Hi there!
I am developing software which tries to deliberately exploit the
compiler's autovectorization facilities by feeding data in
autovectorization-friendly loops. I'm currently using both g++ and
clang++ to see how well this approach works. Using simple arithmetic, I
often get good results. To widen the scope of my work, I was looking for
documentation on which constructs would be recognized by the
autovectorization stage, and found
https://www.gnu.org/software/gcc/projects/tree-ssa/vectorization.html
By the looks of it, this document has not seen any changes for several
years. Has development on the autovectorization stage stopped, or is
there simply no documentation?
In my experience, vectorization is essential to speed up arithmetic on
the CPU, and reliable recognition of vectorization opportunities by the
compiler can provide vectorization to programs which don't bother to
code it explicitly. I feel the topic is being neglected - at least the
documentation I found suggests this. To demonstrate what I mean, I have
two concrete scenarios which I'd like to be handled by the
autovectorization stage:
- gather/scatter with arbitrary indexes
In C, this would be loops like
// gather from B to A using gather indexes
for ( int i = 0 ; i < vsz ; i++ )
A [ i ] = B [ indexes [ i ] ] ;
From the AVX2 ISA onwards, there are hardware gather/scatter
operations, which can speed things up a good deal.

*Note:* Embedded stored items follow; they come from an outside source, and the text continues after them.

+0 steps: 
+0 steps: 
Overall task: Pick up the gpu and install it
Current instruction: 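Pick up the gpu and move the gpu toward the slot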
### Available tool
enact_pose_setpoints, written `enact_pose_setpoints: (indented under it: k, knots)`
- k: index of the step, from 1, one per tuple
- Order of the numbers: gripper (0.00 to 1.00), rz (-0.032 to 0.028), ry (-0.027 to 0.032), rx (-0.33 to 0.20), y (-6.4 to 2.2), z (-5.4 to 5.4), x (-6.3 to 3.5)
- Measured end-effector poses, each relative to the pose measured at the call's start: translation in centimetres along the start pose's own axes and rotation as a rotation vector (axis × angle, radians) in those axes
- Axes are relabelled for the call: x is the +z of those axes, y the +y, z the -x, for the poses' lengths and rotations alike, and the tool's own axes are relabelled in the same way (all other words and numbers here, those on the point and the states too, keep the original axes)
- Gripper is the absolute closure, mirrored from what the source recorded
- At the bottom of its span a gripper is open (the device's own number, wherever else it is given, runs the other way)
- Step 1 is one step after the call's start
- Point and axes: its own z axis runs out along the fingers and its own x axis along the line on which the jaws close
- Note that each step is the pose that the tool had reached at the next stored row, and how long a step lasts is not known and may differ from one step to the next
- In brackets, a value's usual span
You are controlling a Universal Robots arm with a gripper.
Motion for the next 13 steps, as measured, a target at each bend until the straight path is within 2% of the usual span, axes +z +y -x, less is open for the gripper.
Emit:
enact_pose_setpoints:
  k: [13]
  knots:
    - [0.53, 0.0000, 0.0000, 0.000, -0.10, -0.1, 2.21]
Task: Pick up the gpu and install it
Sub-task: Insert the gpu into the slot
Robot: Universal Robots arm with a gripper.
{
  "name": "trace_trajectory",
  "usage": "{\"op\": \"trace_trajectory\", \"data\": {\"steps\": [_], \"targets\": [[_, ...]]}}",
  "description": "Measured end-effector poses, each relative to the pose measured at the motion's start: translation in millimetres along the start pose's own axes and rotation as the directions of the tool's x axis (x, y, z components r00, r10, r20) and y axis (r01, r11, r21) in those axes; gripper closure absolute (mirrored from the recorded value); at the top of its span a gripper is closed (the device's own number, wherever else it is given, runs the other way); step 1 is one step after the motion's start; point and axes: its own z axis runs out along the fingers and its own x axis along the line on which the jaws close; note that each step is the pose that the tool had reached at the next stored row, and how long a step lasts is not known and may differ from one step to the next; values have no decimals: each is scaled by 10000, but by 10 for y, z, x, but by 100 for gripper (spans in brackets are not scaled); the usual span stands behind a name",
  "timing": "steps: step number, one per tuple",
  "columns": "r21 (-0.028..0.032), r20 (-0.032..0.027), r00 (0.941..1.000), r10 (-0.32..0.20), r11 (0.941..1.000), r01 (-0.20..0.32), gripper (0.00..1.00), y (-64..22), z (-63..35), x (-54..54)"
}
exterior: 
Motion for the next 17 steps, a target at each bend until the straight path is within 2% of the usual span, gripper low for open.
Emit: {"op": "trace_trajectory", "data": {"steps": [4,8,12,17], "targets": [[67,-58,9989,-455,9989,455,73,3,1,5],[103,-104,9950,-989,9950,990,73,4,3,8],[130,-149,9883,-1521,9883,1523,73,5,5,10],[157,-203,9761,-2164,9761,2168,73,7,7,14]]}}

- repeated use of vectorizable functions
for ( int i = 0 ; i < vsz ; i++ )
A [ i ] = sqrt ( B [ i ] ) ;
Here, replacing the repeated call of sqrt with the vectorized equivalent
gives a dramatic speedup (ca. 4X)
If the compiler were to provide the autovectorization facilities, and if
the patterns it recognizes were well-documented, users could rely on
certain code patterns being recognized and autovectorized - sort of a
contract between the user and the compiler. With a well-chosen spectrum
of patterns, this would make it unnecessary to have to rely on explicit
vectorization in many cases. My hope is that such an interface would
help vectorization to become more frequently used - as I understand the
status quo, this is still a niche topic, even though many processors
provide suitable hardware nowadays.
Can you point me to where 'the action is' in this regard?
With regards
Kay F. Jahnke